И никто не оплачет твою погибель, твой конец – конец такой великой, такой пылкой, так горько обманутой надежды. И кому тебя оплакивать? Ты ведь почти всегда был один. Матери своей ты не писал годами, она вышла замуж за чужого мужчину, ведь отец твой умер, погиб в мировую войну. Кому же по тебе плакать? Кому рыдать над понапрасну растраченной юностью? Так закроем же тебе глаза, чтобы им не оставаться открытыми, не смотреть в небеса с молчаливой мольбой, с горьким упреком. Может быть, смерть смирила тебя, бедное дитя? Может быть, ты стал добрее, чем был во время суровой своей жизни? И может быть, ты простишь нам – твоим врагам, – что мы, только мы склоняемся над твоим трупом.
Ибо судьба твоя сбылась, все шло быстро. Ты накликал свой конец, ты его призвал. Зачем тебе было собирать вокруг себя других юношей, еще моложе, еще наивнее, чем ты в свое время, и играть с ними в заговорщиков? Против кого? Против самого фюрера? Или против одного из его сатрапов? Вы думали, что все должно быть «совсем по-другому» – ведь вот о чем вы всегда мечтали! Национальная революция – так вы думали – подлинная, настоящая, бескомпромиссная революция! Лишь она, она одна все перевернет, все спасет. Вас так подло обманули! И разве не отправили вы письмо за границу одному эмигранту, который когда-то был другом фюрера, а потом в нем разочаровался?
И вот однажды утром в твою комнату явились парни в мундирах. Ты уже и раньше имел с ними дело, это были старью знакомые, и они втолкнули тебя в машину, она ждала внизу. Ты недолго сопротивлялся. Тебя отвезли на несколько километров от города, в лесок. Утро было свежее, ты продрог, но никто из твоих старых друзей не дал тебе пледа или пальто. Машина остановилась, тебе приказали пройтись несколько шагов. Ты сделал эти несколько шагов. Ты еще раз вдохнул запах травы, утренний ветерок коснулся твоего лба. Ты держался прямо. Может быть, люди в машине испугались бы, увидя твое несказанно высокомерное лицо; но они не видели твоего лица, они видели только твою спину. Потом раздался выстрел.
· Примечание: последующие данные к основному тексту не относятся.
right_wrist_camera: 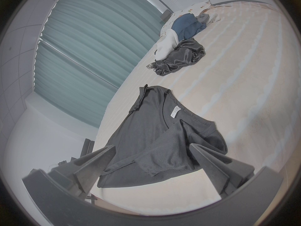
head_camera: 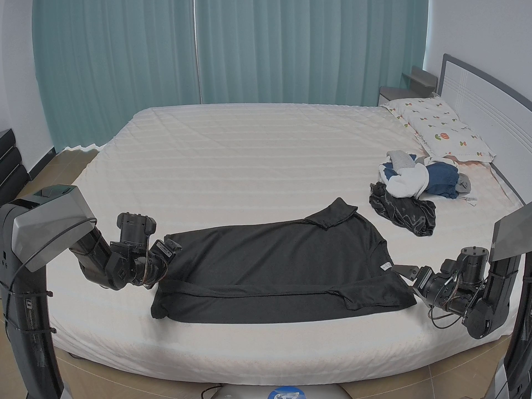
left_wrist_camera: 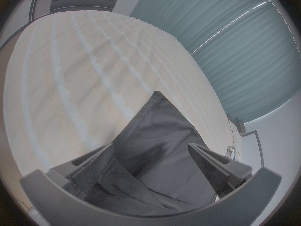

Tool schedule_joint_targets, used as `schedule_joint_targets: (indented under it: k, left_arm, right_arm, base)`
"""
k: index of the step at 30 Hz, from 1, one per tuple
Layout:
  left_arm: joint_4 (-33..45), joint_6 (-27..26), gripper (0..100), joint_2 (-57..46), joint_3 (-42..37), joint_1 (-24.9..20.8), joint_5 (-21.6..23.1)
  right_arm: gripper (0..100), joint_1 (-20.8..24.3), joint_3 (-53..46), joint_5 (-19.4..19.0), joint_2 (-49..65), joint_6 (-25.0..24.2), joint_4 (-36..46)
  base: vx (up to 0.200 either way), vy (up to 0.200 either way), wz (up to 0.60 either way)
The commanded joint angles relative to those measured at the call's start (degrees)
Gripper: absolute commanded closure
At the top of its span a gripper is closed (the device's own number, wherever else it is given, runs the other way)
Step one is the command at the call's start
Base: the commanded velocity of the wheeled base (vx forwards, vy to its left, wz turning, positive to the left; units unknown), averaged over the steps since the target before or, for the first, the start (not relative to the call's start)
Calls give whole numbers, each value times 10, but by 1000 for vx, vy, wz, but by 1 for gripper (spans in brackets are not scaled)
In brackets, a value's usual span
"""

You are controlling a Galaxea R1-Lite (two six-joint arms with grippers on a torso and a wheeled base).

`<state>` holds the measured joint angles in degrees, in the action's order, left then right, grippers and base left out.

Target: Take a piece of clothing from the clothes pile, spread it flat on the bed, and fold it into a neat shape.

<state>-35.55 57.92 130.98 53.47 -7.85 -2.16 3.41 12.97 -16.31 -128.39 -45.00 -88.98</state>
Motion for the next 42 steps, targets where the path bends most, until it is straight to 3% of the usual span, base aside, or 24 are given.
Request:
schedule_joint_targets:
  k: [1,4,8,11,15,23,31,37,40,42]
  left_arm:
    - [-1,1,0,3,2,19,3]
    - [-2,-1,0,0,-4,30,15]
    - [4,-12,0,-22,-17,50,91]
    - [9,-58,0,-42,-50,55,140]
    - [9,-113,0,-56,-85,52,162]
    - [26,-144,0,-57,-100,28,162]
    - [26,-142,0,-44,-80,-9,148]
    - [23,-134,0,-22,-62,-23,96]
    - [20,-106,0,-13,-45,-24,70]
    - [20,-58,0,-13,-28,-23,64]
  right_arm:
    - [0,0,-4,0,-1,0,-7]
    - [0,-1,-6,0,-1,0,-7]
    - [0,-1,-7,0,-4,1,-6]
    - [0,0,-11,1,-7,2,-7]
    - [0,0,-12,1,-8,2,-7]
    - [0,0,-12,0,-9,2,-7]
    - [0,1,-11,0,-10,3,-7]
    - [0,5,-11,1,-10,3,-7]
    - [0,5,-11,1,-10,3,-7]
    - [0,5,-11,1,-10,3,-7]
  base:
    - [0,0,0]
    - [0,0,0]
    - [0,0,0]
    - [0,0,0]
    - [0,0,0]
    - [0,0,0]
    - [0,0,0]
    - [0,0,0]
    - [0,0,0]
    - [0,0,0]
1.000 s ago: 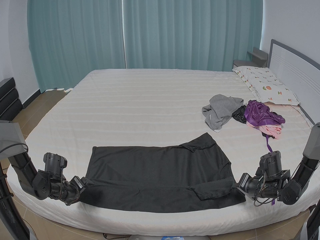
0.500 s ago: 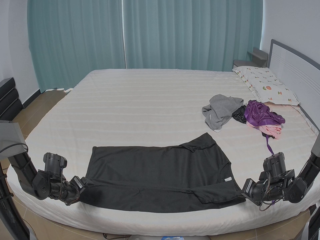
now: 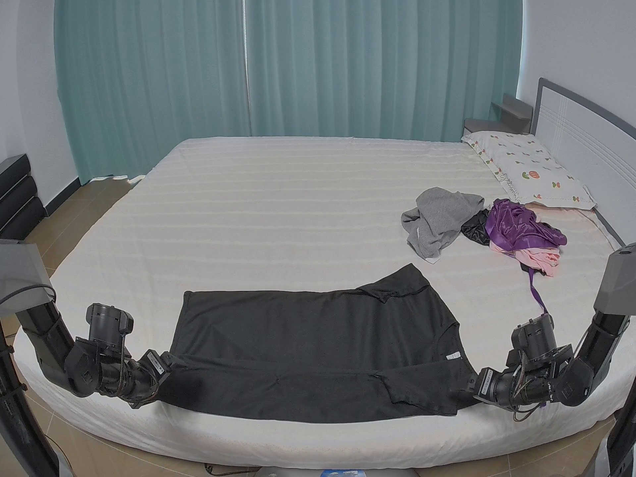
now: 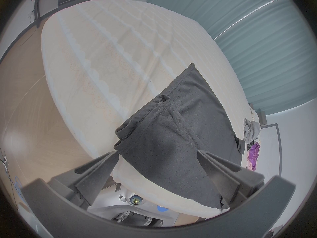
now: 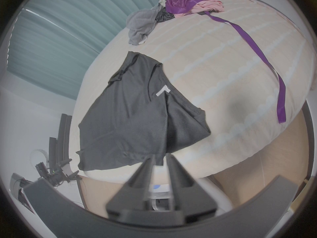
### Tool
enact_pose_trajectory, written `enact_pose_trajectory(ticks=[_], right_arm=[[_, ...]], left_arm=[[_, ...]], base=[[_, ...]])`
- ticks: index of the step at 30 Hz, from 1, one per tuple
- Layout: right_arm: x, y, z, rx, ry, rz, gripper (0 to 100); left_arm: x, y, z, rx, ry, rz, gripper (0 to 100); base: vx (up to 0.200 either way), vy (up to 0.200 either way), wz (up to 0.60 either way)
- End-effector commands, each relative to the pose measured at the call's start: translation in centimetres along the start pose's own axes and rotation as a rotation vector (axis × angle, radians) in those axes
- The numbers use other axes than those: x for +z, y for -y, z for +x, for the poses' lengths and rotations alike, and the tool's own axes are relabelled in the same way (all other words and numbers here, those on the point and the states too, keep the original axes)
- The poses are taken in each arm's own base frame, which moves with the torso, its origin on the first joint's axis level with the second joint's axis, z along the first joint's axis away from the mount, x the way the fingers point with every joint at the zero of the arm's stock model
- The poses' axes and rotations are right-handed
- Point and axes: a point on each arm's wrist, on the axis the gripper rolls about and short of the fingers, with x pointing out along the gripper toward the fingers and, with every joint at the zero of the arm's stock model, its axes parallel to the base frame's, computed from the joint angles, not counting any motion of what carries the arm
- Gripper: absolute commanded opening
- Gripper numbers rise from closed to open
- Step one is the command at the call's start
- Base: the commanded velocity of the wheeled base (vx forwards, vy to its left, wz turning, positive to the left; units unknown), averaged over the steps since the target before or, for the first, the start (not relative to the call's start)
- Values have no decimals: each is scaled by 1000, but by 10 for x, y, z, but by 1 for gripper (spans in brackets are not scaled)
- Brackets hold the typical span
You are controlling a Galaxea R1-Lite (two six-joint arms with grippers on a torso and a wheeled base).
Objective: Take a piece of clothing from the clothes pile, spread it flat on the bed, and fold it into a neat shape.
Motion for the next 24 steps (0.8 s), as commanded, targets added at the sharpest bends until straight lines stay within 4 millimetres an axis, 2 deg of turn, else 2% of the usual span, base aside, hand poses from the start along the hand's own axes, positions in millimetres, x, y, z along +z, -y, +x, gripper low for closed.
enact_pose_trajectory(ticks=[1,9,16,24], right_arm=[[10,1,15,10,52,15,100],[29,-6,14,93,157,36,100],[38,-10,16,177,165,136,100],[40,-8,16,228,150,234,100]], left_arm=[[0,0,0,1,0,0,100],[2,1,0,-2,9,-8,100],[10,8,-2,-20,59,-72,100],[14,13,0,-68,99,-59,100]], base=[[0,0,0],[0,0,0],[0,0,0],[0,0,0]])
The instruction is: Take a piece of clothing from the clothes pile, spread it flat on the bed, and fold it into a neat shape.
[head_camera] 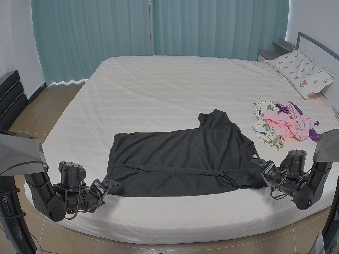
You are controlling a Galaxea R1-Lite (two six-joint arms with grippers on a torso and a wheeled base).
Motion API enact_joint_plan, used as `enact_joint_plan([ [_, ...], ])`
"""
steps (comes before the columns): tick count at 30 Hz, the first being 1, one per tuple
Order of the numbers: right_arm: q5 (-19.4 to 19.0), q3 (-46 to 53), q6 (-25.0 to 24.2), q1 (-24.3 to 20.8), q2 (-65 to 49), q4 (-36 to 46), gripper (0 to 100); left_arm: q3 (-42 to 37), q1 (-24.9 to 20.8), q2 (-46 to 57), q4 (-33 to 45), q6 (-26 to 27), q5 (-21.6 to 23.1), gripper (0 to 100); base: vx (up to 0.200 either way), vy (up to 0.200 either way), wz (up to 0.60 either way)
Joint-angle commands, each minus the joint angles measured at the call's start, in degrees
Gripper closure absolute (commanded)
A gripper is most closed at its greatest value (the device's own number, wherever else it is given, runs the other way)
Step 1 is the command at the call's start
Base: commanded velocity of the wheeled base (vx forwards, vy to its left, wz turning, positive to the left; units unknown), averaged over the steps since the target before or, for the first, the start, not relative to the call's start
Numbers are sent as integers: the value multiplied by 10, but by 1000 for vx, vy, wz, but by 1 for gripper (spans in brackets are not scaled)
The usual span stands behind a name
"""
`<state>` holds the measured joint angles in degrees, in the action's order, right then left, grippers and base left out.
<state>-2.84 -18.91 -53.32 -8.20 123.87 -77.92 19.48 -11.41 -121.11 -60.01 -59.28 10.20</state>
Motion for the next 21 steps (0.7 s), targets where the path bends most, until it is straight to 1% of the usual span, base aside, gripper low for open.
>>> enact_joint_plan([
  [1, -1, -24, 0, 6, -30, 8, 0, -1, 1, 0, 0, 0, 1, 0, 200, 0, 0],
  [8, -1, -25, -6, 8, 16, -12, 0, 1, 2, 4, 0, -3, 1, 0, 200, 0, 0],
  [12, -2, -3, -13, 10, 22, -37, 0, 0, 2, 23, 0, -2, -1, 0, 200, 0, 0],
  [16, -12, 5, -13, 10, 21, -51, 0, 1, 10, 32, 0, 1, -5, 0, 0, 0, 0],
  [20, -13, 6, -14, 7, 23, -51, 0, -2, 11, 54, 6, 12, -12, 0, 0, 0, 0],
  [21, -13, 7, -13, 6, 21, -51, 0, -4, 11, 62, 12, 35, -14, 0, 0, 0, 0],
])
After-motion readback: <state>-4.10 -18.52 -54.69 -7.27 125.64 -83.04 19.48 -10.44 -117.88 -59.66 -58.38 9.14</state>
Государственному театру, где ты не выступал уже в течение недель, было сообщено, что ты погиб в автомобильной катастрофе. Сообщение это приняли сдержанно, никто не был склонен верить в его достоверность. Фрейлейн Линденталь сказала:
– Ужасно! Такой молодой! Правда, мне он никогда особенно не нравился. Уж очень беспокойный. Вы не находите, Хендрик? И до того злые глаза…
На этот раз Хендрик не ответил своей влиятельной подруге. Он боялся представить себе лицо молодого Ганса Микласа. Но оно ему явилось – хотел он того или нет. Вот оно стоит перед ним совершенно отчетливо в полутьме коридора. Глаза закрыты, на лбу сиянье. Упрямо выдвинутые губы шевелятся. Что же они говорят? Хендрик отвернулся и побежал, спасаясь в суете дня, чтобы не слышать, не слышать того, что говорит этот строгий, чудесно преображенный концом посланец смерти.
IX
По разным городам, по разным странам…
Месяцы проходят, миновал год 1933-й, великий год, если верить журналистам, чьи мнения вдохновлены министерством пропаганды. Год исполнения желаний, год триумфа, победы; год, когда пробудилась немецкая нация, чтобы во славе обрести себя и своего фюрера.
И радостный, блистательный год для артиста Хефгена – это уж точно. Он начался с неприятностей, но кончился весьма благополучно. Находчивый Хендрик вступает в год 1934-й уверенно и как нельзя более бодро. Он уверен в благосклонности власть имущих. Он может положиться на милость премьер-министра. Великий человек распростер над ним свою широкую охраняющую длань. Он считает Хефгена – Мефистофеля чем-то вроде придворного шута и блистательного плута, забавной игрушкой. Артисту давным-давно простили его подозрительное прошлое – шалость художника. Негритянку с плеткой он сбыл с рук. Хефген будет играть много-много прекрасных ролей. Он может сниматься в кино и загребать большие деньги. Премьер-министр его часто принимает. Почти так же непринужденно, как он, бывало, входил в кабинет директора Шмица или фрейлейн Бернгард, входит комедиант в рабочие помещения или в домашние покои генерала.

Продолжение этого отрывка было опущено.